Ob diese Formel im Zusammenhang mit der umstrittenen Munitionslieferung an die Ukraine zutreffend wäre, hängt natürlich vom Standpunkt des Betrachters ab. Verfechter der sogenannten integralen Neutralität, für die SVP-Matadore wie Blocher und Köppel sich auf die Brust trommeln, obwohl es diese Neutralität in absolutem Sinne in der Schweizer Geschichte nie gegeben hat, weisen schon das Nachdenken über eine mögliche Begünstigung von ausländischen Waffenlieferungen an die Ukraine als Teufelszeug weit von sich.
Dass man abgesehen von den umstrittenen rechtlichen Aspekten immerhin starke moralische Gründe für den Munitionstransfer an die existenziell bedrohte Ukraine ins Feld führen könnte, lassen diese Neutralitäts-Fundis ebenso wenig gelten. Das Gleiche gilt übrigens auch für die Fundamental-Pazifisten, die sich vom schönen Traum leiten lassen, dass alles Böse und Gewalttätige in dieser Welt, inklusive der Putinsche Ukraine-Krieg, in sich zusammenfällt, wenn man dafür eintritt, dass die Herstellung und die Lieferung von Waffen überall verboten werden – und jemand halt damit anfangen müsse.
«Don’t ask, don’t tell» – Pragmatismus pur
Doch es gäbe neben solchen komplizierten Abwägungen zum deutschen Bewilligungsgesuch für Bern noch mindestens eine weitere, sehr praktische Möglichkeit, die umstrittene Gepard-Munition ohne störende juristische und politische Geräusche der Ukraine zukommen lassen. Die Formel für eine solche effiziente und diskrete Lösung lautet: «Don’t ask, don’t tell». Damit ist in den USA zumindest eine Zeitlang die Frage überbrückt worden, ob auch Homosexuelle in die Armee aufgenommen werden können. Im Falle der aktuellen Munitionslieferung an die Ukraine hätte man sich vorstellen können, dass Deutschland ihre Gepard Flugabwehr-Panzer stillschweigend mitsamt der zugehörigen, in der Schweiz produzierten Munition der Ukraine übergeben hätte, ohne vorher in Bern um Bewilligung nachzufragen.
Die Schweizer Seite wiederum hätte im Interesse der Sache ebenso diskret darauf verzichten müssen, nachzufragen, mit welcher Munition denn diese Gepard-Panzer bestückt würden. Ein solches «Don’t ask, don’t tell»-Vorgehen liesse sich als Pragmatismus pur bezeichnen, auch wenn das juristisch nicht lupenrein sein mag. Ob dieser Ausweg heute noch gangbar wäre, ist allerdings eine offene Frage.
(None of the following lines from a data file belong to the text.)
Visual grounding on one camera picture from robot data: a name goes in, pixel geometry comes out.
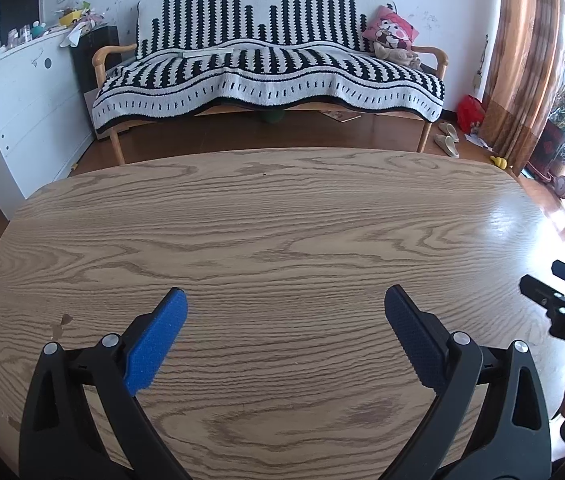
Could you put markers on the brown patterned curtain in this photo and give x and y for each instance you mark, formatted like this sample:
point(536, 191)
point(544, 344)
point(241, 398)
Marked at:
point(522, 60)

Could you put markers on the red bag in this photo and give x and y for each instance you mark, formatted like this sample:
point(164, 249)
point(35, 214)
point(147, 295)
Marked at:
point(470, 112)

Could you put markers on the white cabinet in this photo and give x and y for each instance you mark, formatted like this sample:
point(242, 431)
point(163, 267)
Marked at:
point(27, 115)

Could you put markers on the wooden sofa frame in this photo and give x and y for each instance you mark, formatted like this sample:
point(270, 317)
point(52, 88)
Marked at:
point(105, 55)

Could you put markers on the white paper sheet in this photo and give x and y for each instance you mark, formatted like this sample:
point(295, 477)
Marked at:
point(477, 139)

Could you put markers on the hanging wall ornament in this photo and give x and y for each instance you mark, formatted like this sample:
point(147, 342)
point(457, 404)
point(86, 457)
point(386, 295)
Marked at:
point(480, 60)

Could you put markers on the black cabinet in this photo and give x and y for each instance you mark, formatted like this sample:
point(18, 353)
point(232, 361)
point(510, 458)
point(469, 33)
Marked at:
point(93, 42)

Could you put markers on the pink cartoon cushion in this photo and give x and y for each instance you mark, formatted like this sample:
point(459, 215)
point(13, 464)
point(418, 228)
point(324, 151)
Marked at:
point(391, 25)

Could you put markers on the black white striped blanket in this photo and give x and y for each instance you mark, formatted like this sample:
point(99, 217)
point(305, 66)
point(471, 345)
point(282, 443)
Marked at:
point(267, 75)

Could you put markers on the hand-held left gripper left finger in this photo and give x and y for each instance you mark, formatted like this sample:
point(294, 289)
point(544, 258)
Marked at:
point(155, 340)

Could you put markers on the yellow toy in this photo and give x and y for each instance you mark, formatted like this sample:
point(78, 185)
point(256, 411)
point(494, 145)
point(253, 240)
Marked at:
point(499, 161)

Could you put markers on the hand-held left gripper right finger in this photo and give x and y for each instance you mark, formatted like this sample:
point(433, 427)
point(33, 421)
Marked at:
point(415, 340)

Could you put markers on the dark red plant pot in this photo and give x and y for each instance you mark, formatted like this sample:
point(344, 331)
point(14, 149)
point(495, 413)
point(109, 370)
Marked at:
point(547, 147)

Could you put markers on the flat printed booklet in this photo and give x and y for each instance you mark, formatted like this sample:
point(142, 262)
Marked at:
point(342, 115)

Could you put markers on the pile of colourful toys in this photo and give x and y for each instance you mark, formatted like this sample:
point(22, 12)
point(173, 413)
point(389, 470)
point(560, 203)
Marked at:
point(77, 17)

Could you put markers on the group of small bottles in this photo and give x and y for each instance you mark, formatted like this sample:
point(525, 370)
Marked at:
point(17, 37)

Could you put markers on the brown cardboard sheet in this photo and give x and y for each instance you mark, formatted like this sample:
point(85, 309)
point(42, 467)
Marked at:
point(93, 97)

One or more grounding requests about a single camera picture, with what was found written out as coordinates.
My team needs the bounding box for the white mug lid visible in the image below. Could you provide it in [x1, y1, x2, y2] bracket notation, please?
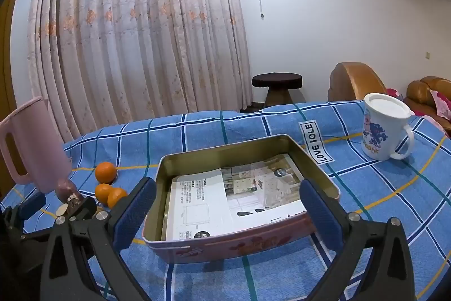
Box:
[364, 93, 414, 118]

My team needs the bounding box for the printed paper sheet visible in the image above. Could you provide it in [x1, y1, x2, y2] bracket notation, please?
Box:
[165, 153, 307, 241]

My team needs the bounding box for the pink plastic pitcher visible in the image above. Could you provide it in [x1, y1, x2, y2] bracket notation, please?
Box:
[0, 96, 73, 194]

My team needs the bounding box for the brown leather sofa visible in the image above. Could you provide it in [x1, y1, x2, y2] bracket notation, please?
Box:
[403, 76, 451, 118]

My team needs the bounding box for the blue plaid cloth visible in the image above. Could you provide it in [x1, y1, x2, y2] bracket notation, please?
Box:
[0, 99, 451, 301]

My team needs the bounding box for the white printed mug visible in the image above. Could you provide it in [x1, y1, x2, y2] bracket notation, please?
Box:
[361, 93, 415, 161]

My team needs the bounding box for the brown leather armchair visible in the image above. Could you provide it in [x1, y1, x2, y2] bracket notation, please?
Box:
[328, 62, 388, 102]

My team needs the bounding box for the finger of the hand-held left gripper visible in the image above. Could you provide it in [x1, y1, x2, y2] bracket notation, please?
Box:
[56, 197, 98, 222]
[17, 194, 47, 220]

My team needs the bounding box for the purple grey sweet potato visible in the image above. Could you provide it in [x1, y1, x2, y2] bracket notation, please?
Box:
[55, 179, 81, 205]

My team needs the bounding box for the large orange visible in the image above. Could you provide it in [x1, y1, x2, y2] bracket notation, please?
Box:
[94, 162, 118, 184]

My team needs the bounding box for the pink embroidered curtain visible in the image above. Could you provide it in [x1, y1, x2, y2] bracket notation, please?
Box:
[26, 0, 252, 143]

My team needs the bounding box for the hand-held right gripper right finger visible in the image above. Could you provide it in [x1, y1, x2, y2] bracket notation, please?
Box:
[299, 179, 418, 301]

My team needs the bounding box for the pink metal tin box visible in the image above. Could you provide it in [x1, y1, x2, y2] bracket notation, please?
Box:
[142, 133, 342, 264]

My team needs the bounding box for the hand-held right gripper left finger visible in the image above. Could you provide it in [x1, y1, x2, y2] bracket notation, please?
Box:
[40, 177, 157, 301]

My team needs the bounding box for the dark round stool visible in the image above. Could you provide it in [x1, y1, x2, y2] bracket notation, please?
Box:
[251, 73, 303, 108]

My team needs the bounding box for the small orange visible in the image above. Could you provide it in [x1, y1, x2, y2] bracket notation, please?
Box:
[107, 188, 128, 209]
[94, 183, 113, 207]

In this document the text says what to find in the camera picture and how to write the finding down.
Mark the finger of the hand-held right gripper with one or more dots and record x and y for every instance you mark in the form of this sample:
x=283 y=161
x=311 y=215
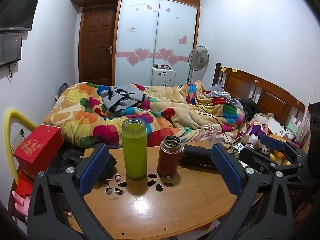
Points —
x=257 y=158
x=275 y=143

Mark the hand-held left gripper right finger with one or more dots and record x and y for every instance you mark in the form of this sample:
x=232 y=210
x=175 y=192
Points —
x=228 y=171

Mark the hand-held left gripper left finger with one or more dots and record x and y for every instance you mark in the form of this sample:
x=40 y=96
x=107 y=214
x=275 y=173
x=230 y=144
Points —
x=93 y=171

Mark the black thermos cup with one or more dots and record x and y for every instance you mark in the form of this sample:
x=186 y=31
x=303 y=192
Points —
x=197 y=155

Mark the green cup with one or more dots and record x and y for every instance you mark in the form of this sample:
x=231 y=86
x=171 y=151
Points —
x=135 y=150

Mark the red-brown thermos cup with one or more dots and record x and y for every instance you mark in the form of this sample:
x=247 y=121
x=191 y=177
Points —
x=169 y=156

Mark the yellow toy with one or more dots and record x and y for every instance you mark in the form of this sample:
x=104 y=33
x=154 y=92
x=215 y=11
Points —
x=276 y=154

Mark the white paper box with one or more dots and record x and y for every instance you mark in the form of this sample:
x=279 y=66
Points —
x=275 y=127

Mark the white bunny plush toy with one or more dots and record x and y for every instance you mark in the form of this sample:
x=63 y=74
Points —
x=292 y=130

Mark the purple doll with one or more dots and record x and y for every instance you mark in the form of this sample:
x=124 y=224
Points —
x=256 y=129

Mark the beige plush toy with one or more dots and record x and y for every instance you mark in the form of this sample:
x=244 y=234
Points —
x=262 y=118

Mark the clear glass jar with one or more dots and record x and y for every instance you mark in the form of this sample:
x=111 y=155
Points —
x=208 y=136

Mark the dark cloth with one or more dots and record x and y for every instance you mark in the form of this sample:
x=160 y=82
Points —
x=250 y=107

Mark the wooden bed headboard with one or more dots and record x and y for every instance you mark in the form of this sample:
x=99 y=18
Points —
x=265 y=96

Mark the red gift box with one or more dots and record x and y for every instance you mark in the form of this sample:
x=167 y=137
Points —
x=37 y=148

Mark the red paper bag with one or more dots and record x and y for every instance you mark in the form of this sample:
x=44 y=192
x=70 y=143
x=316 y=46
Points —
x=25 y=183

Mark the grey cloth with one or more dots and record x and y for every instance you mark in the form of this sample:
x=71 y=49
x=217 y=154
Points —
x=222 y=95

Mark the grey and black garment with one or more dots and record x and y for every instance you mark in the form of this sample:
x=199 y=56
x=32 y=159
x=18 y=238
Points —
x=122 y=98

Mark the pink plastic toy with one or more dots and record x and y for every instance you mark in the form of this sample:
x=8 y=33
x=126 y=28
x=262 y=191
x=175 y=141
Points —
x=21 y=203

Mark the colourful patterned blanket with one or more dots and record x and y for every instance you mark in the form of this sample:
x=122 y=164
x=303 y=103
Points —
x=155 y=110

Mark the yellow foam tube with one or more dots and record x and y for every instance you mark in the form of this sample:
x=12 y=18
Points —
x=11 y=130

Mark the small white cabinet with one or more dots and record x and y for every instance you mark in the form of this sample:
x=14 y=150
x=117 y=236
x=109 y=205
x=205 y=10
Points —
x=163 y=77

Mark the standing electric fan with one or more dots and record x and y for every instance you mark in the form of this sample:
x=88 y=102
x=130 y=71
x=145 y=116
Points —
x=198 y=58

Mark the brown wooden door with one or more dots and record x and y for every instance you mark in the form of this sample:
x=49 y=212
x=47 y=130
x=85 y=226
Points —
x=96 y=47

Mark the wardrobe with heart stickers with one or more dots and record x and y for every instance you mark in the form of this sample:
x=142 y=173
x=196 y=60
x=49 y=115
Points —
x=155 y=35

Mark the wall socket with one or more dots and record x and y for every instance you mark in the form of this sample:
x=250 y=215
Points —
x=18 y=137

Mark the dark wall screen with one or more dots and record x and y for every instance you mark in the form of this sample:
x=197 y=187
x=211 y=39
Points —
x=10 y=47

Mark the black wall television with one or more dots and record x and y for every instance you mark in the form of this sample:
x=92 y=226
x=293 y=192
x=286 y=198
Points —
x=17 y=10

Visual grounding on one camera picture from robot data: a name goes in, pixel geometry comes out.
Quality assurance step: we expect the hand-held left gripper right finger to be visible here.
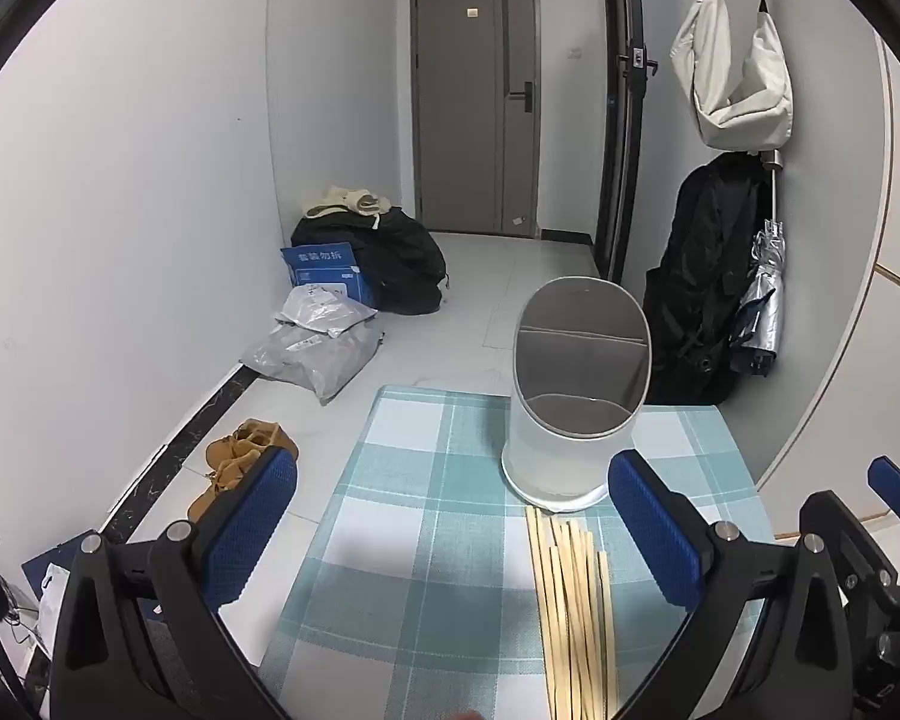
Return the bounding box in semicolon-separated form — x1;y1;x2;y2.
606;450;861;720

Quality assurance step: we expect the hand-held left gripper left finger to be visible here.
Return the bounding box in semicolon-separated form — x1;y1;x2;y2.
49;446;299;720

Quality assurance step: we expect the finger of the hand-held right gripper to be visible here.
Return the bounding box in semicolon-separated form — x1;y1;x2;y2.
868;456;900;500
799;490;900;610

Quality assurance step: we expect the pile of tan chopsticks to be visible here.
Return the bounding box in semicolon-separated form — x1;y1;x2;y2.
525;506;620;720

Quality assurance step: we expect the white utensil holder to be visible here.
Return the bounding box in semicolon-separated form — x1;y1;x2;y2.
501;276;652;515

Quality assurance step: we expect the white shoulder bag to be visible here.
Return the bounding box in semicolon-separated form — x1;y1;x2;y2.
670;0;794;152

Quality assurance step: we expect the white cabinet with gold trim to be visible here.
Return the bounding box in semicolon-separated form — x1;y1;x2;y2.
750;37;900;533

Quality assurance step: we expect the teal plaid tablecloth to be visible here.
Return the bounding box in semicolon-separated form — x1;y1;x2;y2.
259;384;777;720

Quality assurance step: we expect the large grey parcel bag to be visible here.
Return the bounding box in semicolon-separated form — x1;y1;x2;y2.
238;319;385;406

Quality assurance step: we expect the dark blue shoe box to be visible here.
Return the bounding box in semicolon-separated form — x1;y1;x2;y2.
21;540;166;620

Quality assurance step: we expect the white plastic bag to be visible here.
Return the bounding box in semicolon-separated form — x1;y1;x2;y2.
37;562;73;650

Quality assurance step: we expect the silver folded umbrella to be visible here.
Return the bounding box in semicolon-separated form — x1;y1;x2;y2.
729;150;787;376

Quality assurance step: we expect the small grey parcel bag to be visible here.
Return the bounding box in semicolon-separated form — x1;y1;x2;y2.
274;285;376;338

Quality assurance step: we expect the blue cardboard box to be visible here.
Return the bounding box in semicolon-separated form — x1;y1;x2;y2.
280;241;376;308

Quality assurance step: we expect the black duffel bag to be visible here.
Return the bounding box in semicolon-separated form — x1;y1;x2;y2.
291;206;449;316

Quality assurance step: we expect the beige garment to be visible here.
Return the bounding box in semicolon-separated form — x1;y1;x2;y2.
304;185;392;220

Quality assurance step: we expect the dark door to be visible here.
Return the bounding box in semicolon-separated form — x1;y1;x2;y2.
600;0;657;286

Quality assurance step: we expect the grey entry door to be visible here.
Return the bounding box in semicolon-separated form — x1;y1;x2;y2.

Wer sich über solchen praktischen Pragmatismus empört, muss sich der Frage stellen, ob es moralisch zu rechtfertigen sei, der um ihre Existenz kämpfenden Ukraine wirksame Abwehrwaffen gegen die verheerenden russischen Raketen- und Drohnenangriffe vorzuenthalten. Und dies nur, weil die sichere Schweiz engstirnig auf einer Nichtwiederausfuhr-Klausel beharrt, die nie für eine politisch derart eindeutige Verteidigungssituation konzipiert war. Selbst die einäugigen Propagandisten der sogenannten integralen Neutralität müssten dabei zugeben, dass der Schweizer Bundesrat im Zweiten Weltkrieg mehr als einmal die Formel «Don’t ask, don’t tell» praktiziert hat.